Victor Herbert
Babes in Toyland – Operetta in two Acts to a libretto by Glen MacDonough
Contrary Mary – Kelli O’Hara
Jane – Lauren Worsham
Alan – Christopher Fitzgerald
Tom-Tom, The Piper’s Son – Jay Armstrong Johnson
Uncle Barnaby – Jonathan Freeman
Gonzorgo – Chris Sullivan
Roderigo – Jeffrey Schecter
The Toymaker – Bill Irwin
Inspector Marmaduke – Michael Kostroff
Blair Brown (narrator)
MasterVoices
Orchestra of St. Luke’s
Ted Sperling
Ted Sperling – Director
Andrew Palermo – Staging
Marc Salzberg – Sound Designer
Tracy Christensen – Costume Consultant
Lynda Erbs – Stage Manager
Peter Foley – Score Preparation
Reviewed by: David M. Rice
Reviewed: 27 April, 2017
Venue: Stern Auditorium, Carnegie Hall, New York City
Ted Sperling’s MasterVoices, joined by Broadway stars, concluded its season with Victor Herbert’s Babes in Toyland (1903), a brilliant account of a dated work that, despite many delightful moments, has been eclipsed by the great American musicals that followed. A clever narration by actress Blair Brown included a satiric element through references to the absurdity of the plot – which was adhered to more closely than in any of the versions for film and television, including from Laurel & Hardy.

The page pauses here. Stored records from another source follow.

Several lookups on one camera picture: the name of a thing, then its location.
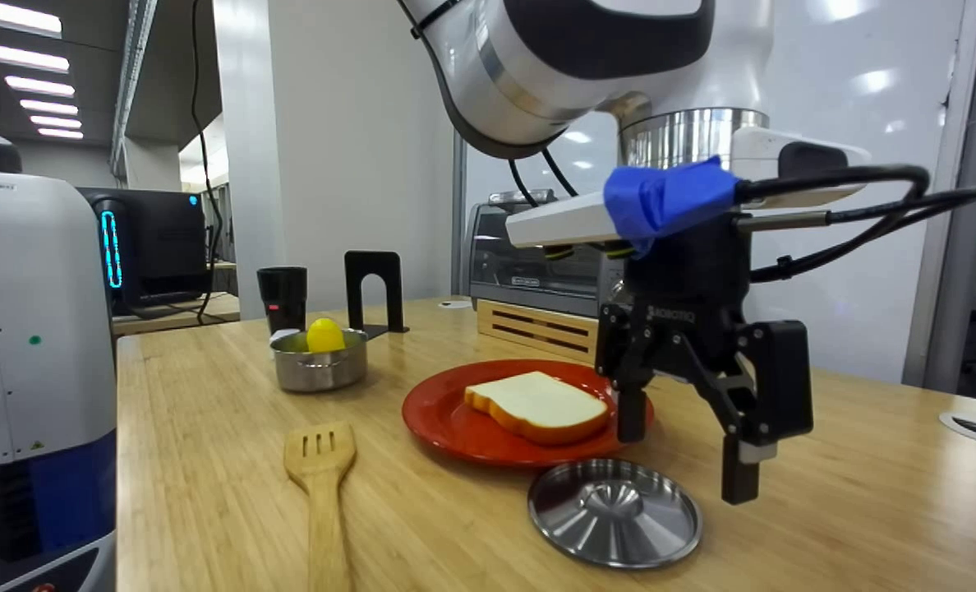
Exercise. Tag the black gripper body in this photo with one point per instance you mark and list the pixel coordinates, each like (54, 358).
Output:
(689, 286)

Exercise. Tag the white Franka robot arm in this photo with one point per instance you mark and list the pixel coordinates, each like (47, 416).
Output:
(573, 67)

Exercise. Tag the black plastic cup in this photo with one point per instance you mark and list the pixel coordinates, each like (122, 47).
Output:
(280, 300)

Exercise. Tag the small steel pot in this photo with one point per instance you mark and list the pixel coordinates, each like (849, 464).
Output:
(318, 374)

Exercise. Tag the wooden slotted spatula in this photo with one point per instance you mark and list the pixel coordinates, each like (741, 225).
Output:
(323, 481)

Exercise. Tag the toy bread slice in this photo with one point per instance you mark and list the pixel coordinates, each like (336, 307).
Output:
(537, 402)

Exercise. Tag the red plate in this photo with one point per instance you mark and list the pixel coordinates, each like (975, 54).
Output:
(454, 423)

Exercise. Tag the yellow banana toy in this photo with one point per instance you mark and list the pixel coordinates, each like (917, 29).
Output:
(326, 338)

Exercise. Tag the grey toaster oven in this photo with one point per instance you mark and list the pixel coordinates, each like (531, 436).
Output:
(531, 273)

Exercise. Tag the black monitor cyan light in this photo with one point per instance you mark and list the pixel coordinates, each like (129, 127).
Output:
(159, 249)

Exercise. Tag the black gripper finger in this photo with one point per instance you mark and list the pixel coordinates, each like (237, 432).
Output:
(777, 381)
(633, 374)

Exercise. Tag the white table grommet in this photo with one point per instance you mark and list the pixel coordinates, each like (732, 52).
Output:
(975, 441)

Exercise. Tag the white and blue machine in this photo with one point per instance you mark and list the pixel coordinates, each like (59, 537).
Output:
(31, 330)

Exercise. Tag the steel pot lid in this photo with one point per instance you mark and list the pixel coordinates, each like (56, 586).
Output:
(607, 521)

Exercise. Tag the wooden slatted stand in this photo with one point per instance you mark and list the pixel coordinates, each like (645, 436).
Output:
(537, 330)

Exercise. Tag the black arched bracket stand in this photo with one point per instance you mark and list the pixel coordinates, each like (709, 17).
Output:
(392, 291)

The story revolves around orphans Alan and Jane, whose already-rich Uncle Barnaby hires assassins to kill them in order to steal their inheritance. The children, fascinated by nursery-rhyme characters – Tom-Tom the Piper’s Son and Contrary Mary – survive two such attempts, and in Act Two find themselves in Toyland with no explanation of how they got there. Indeed, as Brown pointed out, there was no mention at all of Toyland in the first Act! An evil Toymaker is commissioned by Barnaby to create playthings that will murder the kids, but Alan overhears the plot and gets the implements to turn on their creator instead, only to find himself convicted of homicide. All ends happily when Barnaby drinks the poisoned wine intended for Alan, who is pardoned, and the orphans are able to marry their sweethearts.

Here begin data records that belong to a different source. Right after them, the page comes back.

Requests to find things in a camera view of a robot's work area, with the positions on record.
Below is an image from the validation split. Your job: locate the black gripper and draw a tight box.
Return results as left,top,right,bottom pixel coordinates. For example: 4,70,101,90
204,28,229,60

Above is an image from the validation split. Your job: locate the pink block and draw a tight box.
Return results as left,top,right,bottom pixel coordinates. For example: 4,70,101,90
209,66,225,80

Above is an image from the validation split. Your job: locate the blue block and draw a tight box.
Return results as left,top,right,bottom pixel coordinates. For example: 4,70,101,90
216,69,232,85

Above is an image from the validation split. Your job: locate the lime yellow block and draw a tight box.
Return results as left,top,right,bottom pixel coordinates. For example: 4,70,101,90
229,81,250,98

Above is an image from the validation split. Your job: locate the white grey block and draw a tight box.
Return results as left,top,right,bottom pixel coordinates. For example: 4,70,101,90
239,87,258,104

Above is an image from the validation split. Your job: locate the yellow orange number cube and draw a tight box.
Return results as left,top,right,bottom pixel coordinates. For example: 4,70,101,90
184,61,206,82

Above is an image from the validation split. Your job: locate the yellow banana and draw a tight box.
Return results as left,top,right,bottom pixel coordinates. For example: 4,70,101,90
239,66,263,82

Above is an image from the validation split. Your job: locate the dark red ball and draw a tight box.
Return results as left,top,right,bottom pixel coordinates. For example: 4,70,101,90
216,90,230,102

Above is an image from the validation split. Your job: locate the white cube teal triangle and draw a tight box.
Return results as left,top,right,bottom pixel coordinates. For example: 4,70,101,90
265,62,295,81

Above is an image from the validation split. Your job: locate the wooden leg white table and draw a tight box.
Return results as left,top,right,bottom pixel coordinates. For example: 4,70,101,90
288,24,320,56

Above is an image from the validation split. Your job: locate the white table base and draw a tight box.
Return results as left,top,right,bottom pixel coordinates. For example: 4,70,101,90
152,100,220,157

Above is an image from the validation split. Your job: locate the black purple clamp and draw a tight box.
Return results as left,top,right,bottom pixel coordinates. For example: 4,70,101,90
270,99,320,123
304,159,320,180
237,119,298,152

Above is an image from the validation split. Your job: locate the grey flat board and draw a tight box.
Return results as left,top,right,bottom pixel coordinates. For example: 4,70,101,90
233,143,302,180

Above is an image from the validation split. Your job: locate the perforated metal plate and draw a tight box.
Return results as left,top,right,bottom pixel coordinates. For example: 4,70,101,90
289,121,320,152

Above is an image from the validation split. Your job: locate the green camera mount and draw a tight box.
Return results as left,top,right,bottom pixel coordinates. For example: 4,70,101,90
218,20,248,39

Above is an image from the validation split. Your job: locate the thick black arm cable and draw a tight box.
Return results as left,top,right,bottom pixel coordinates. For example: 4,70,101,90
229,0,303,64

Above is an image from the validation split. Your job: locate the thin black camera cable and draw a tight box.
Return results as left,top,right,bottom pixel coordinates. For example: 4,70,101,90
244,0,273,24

Christopher Fitzgerald and Lauren Worsham were terrific. The former’s comic timing was impeccable as he cavorted disguised as a Gypsy woman and also a soldier, and during ‘Song of the Poet’ he essayed “Rock-a-bye Baby” alternately as Cockney ditty, American show-tune and Italian Opera, the latter with white handkerchief in hand. In ‘I Can’t Do the Sum’ Worsham parodied the type of mathematics questions that drive students to distraction, and she was gorgeous in her eponymous number, and also in ‘Our Castle in Spain’, a duet with Jay Armstrong Johnson’s Tom. Kelli O’Hara sang beautifully in ‘Mary, Mary’ and also ‘Barney O’Flynn’, and with Fitzgerald in ‘Before and After’ during which Mary and Alan tell how relationships can deteriorate following marriage. O’Hara, Johnson and the men of MasterVoices combined for a lovely rendition of the familiar ‘Toyland’.

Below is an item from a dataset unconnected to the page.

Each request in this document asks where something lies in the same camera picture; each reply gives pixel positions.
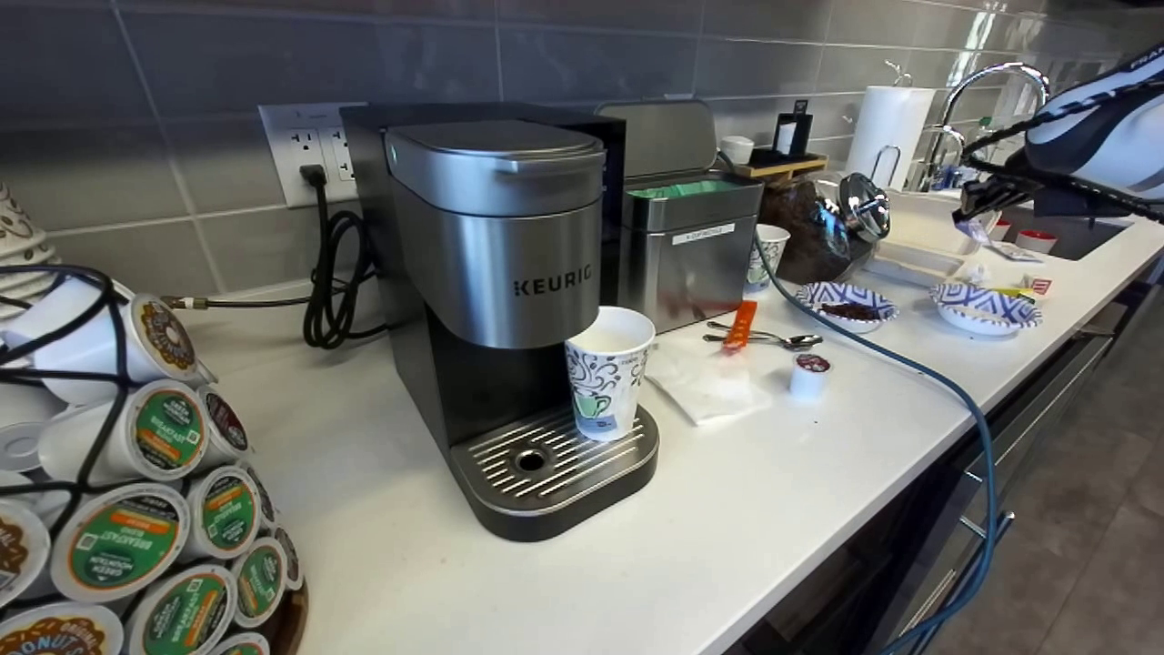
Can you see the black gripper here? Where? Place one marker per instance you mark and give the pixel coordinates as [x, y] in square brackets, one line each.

Jonathan Freeman – with top hat, black cloak and booming voice – was a sinister Barnaby, and Chris Sullivan and Jeffrey Schecter were most amusing as the inept assassins, as well as a spider and a bear when Alan and Jane are lost in ‘The Spider’s Den’ at the end of Act One, and ‘If I Were a Man Like That’, in which Sullivan used new lyrics (by Joe Keenan) satirizing President Trump. Bill Irwin was hilarious as the Toymaker, singing, dancing – and dying – inimitably, and Michael Kostroff was delightful in ‘Beatrice Barefacts’, during which the bumbling Inspector Marmaduke seeks advice from Mary, whom he believes to be an ‘agony aunt’.
Andrew Palermo’s staging was excellent, so too Marc Salzberg’s sound-design, and costumes were both attractive and effective. Of course, this concert presentation could not possibly match the original extravaganza, with a cast of over two-hundred participants, more than one-thousand costumes, and spectacular effects that included a shipwreck and a ballet of moths. The members of MasterVoices performed ably, some appearing as forest spirits, widows, and others. Sperling led the St. Luke’s players in a pleasing rendition of Herbert’s music; however, the score contains few memorable melodies, but thanks to these stellar renditions, this was a fun-filled evening.